# [Problem]
The result should be an exact copy of the entries that follow, with no pictures included.

# [The input]
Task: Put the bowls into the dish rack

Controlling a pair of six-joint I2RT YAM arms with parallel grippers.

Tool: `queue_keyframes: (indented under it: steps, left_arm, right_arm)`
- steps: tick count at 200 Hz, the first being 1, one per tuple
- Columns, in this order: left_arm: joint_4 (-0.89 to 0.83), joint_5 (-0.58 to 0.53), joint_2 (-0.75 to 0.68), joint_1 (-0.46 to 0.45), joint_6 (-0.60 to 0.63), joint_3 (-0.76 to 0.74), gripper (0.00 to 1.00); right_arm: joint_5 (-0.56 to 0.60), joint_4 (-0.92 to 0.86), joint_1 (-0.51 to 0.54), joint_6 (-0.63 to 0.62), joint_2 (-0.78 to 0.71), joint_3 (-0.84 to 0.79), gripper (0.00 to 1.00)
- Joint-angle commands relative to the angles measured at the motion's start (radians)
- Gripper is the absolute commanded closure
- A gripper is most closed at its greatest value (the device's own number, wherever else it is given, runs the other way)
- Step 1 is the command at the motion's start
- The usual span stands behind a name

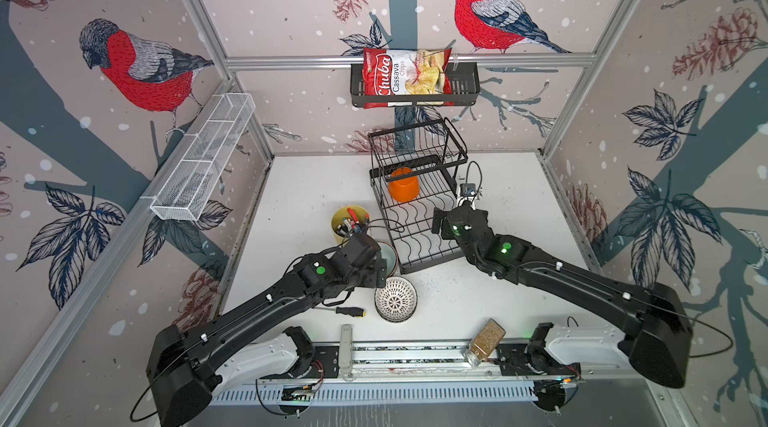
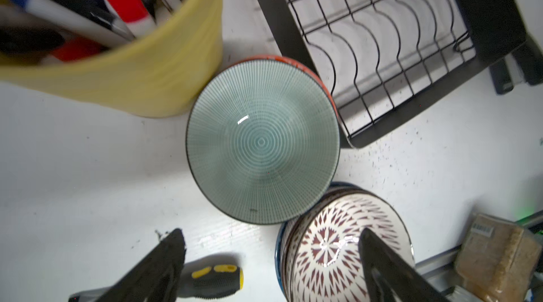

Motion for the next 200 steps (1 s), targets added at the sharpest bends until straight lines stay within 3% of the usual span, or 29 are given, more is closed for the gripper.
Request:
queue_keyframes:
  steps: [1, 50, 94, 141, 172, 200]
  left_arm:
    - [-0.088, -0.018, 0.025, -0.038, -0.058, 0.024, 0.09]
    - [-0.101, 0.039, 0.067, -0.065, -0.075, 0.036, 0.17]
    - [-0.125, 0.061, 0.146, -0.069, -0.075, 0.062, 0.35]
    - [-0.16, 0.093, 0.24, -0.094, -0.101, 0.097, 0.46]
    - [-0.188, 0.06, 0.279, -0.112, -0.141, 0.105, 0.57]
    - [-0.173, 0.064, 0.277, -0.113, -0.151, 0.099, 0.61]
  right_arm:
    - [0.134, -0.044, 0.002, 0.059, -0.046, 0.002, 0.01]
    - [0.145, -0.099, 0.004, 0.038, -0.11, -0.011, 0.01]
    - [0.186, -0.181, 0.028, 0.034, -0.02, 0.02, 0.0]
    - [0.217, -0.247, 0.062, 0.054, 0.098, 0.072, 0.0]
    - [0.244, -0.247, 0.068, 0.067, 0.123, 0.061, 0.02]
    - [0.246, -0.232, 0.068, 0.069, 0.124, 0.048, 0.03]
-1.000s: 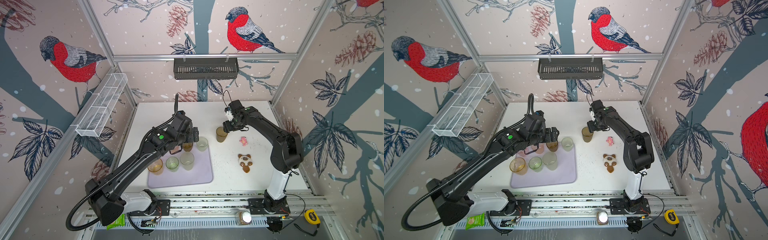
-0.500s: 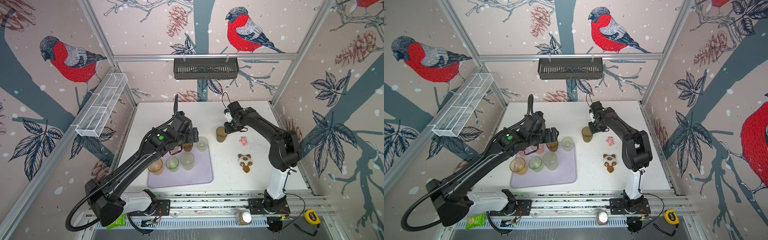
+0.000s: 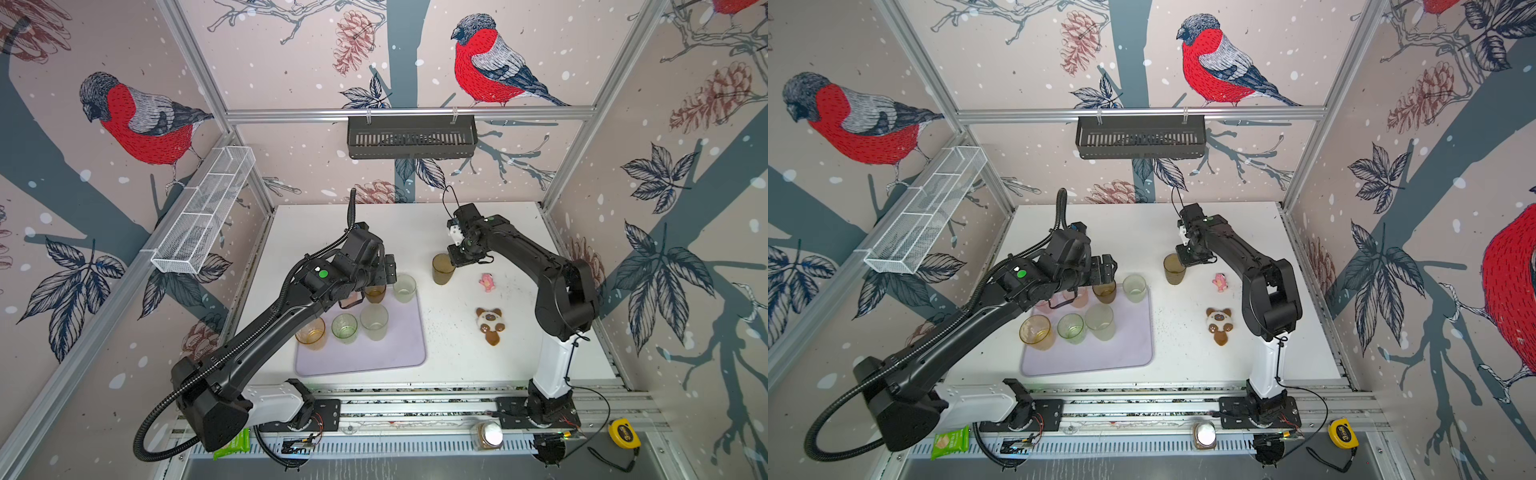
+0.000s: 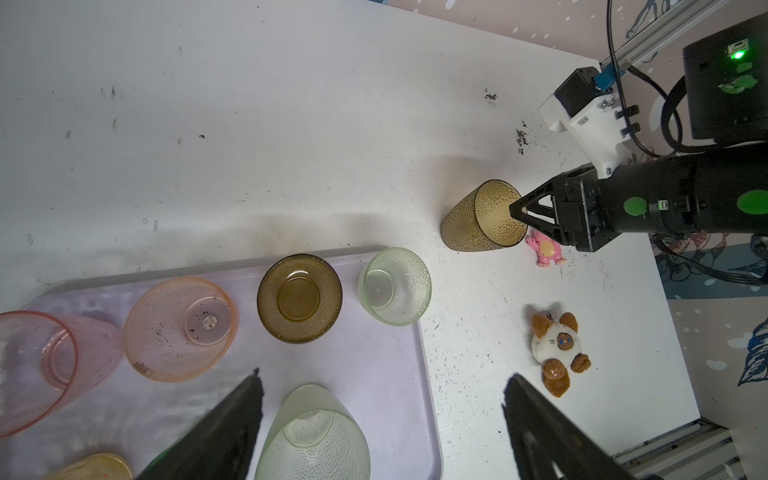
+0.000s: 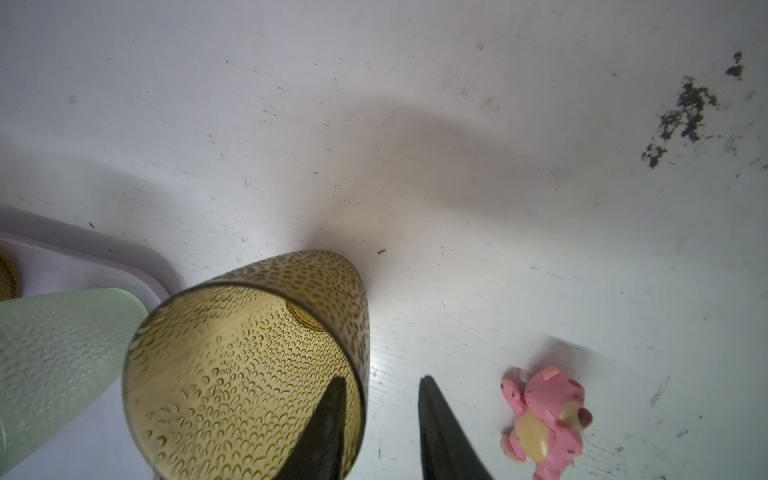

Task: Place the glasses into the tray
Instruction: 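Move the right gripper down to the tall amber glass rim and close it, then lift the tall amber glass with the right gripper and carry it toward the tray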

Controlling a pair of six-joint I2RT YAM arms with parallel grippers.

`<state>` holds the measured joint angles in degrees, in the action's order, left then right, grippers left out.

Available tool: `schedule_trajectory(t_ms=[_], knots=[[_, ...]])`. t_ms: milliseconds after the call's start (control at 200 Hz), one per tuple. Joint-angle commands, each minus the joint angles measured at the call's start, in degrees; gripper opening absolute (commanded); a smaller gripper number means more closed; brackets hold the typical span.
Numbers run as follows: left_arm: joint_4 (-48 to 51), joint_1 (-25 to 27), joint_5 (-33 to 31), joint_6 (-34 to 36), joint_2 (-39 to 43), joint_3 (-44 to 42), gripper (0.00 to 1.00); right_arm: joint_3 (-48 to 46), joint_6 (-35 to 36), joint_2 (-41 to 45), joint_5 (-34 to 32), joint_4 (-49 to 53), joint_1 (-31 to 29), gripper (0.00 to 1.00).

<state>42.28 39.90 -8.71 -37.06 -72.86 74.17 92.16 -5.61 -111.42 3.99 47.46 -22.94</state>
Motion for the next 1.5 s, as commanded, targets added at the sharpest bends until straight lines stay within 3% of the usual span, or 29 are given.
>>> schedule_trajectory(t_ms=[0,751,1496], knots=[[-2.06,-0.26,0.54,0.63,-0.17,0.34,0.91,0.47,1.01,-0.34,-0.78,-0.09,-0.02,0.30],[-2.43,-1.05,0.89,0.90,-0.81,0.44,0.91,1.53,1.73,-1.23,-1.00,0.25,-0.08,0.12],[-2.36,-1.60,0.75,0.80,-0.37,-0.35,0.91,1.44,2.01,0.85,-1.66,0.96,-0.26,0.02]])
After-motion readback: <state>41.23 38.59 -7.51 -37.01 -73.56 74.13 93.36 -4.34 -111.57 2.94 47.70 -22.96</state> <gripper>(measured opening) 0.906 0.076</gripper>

# [Worked solution]
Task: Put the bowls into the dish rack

Controlling a pair of six-joint I2RT YAM arms with parallel grippers.

Tool: `queue_keyframes: (indented under it: steps, left_arm, right_arm)`
- steps: tick count at 200 Hz, the first being 1, one per tuple
- Columns, in this order: left_arm: joint_4 (-0.89 to 0.83), joint_5 (-0.58 to 0.53), joint_2 (-0.75 to 0.68), joint_1 (-0.46 to 0.45), joint_6 (-0.60 to 0.63), joint_3 (-0.76 to 0.74), gripper (0.00 to 1.00); right_arm: joint_5 (-0.56 to 0.60), joint_4 (-0.92 to 0.86), joint_1 (-0.51 to 0.54), joint_6 (-0.63 to 0.62), joint_2 (-0.78 to 0.71), joint_3 (-0.84 to 0.79), gripper (0.00 to 1.00)
- Joint-angle commands relative to the angles measured at the motion's start (radians)
- Gripper is the absolute commanded closure
- A gripper is most closed at its greatest value (the device's own number, wherever else it is given, runs the other way)
- Step 1 is the command at the motion's start
- The usual span stands behind a name


Motion for the next 200 steps (1 s), targets added at the sharpest bends until straight lines stay within 3% of the usual span, or 29 are given, more is closed for the gripper.
Request:
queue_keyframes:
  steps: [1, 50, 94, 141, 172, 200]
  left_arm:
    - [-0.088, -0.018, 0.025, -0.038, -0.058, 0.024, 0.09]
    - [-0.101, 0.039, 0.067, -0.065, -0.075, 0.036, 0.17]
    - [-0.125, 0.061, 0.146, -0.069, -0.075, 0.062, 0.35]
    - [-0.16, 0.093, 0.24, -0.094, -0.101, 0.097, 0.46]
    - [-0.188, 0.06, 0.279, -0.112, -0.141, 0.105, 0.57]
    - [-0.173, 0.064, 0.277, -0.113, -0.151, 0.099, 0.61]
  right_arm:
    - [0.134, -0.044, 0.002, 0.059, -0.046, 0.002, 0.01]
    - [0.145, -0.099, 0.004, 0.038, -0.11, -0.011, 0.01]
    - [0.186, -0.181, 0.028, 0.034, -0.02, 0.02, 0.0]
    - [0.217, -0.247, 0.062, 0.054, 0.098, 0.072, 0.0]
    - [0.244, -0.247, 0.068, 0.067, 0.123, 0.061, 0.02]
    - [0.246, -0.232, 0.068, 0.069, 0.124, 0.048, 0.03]
-1.000s: 
-0.500s: 
+0.000s: 
+0.000s: 
+0.000s: 

Task: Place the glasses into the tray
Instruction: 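Move the right gripper down to the tall amber glass rim and close it, then lift the tall amber glass with the right gripper and carry it toward the tray
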
Controlling a pair of six-joint I2RT YAM arms with parallel grippers.

`<state>` holds the measured joint angles in degrees, in the action's order, left then right, grippers left out.

Available tool: `schedule_trajectory(t_ms=[_], knots=[[_, ...]])`. t_ms: milliseconds after the call's start (control at 200 Hz), one per tuple. Joint-angle commands, each minus the joint angles measured at the call's start, in degrees; gripper opening absolute (commanded); a smaller gripper number means more closed; brackets hold the typical span.
Numbers run as follows: left_arm: joint_4 (-48 to 51), joint_1 (-25 to 27), joint_5 (-33 to 31), joint_6 (-34 to 36), joint_2 (-39 to 43), joint_3 (-44 to 42), gripper (0.00 to 1.00); right_arm: joint_3 (-48 to 46), joint_6 (-35 to 36), joint_2 (-41 to 45), joint_5 (-34 to 32), joint_4 (-49 to 53), joint_1 (-31 to 29), gripper (0.00 to 1.00).

<state>42.28 39.90 -8.71 -37.06 -72.86 74.17 92.16 -5.61 -111.42 3.99 47.46 -22.94</state>
Motion for the next 1.5 s, as commanded, targets added at the sharpest bends until straight lines stay within 3% of the usual span, or 29 are given.
>>> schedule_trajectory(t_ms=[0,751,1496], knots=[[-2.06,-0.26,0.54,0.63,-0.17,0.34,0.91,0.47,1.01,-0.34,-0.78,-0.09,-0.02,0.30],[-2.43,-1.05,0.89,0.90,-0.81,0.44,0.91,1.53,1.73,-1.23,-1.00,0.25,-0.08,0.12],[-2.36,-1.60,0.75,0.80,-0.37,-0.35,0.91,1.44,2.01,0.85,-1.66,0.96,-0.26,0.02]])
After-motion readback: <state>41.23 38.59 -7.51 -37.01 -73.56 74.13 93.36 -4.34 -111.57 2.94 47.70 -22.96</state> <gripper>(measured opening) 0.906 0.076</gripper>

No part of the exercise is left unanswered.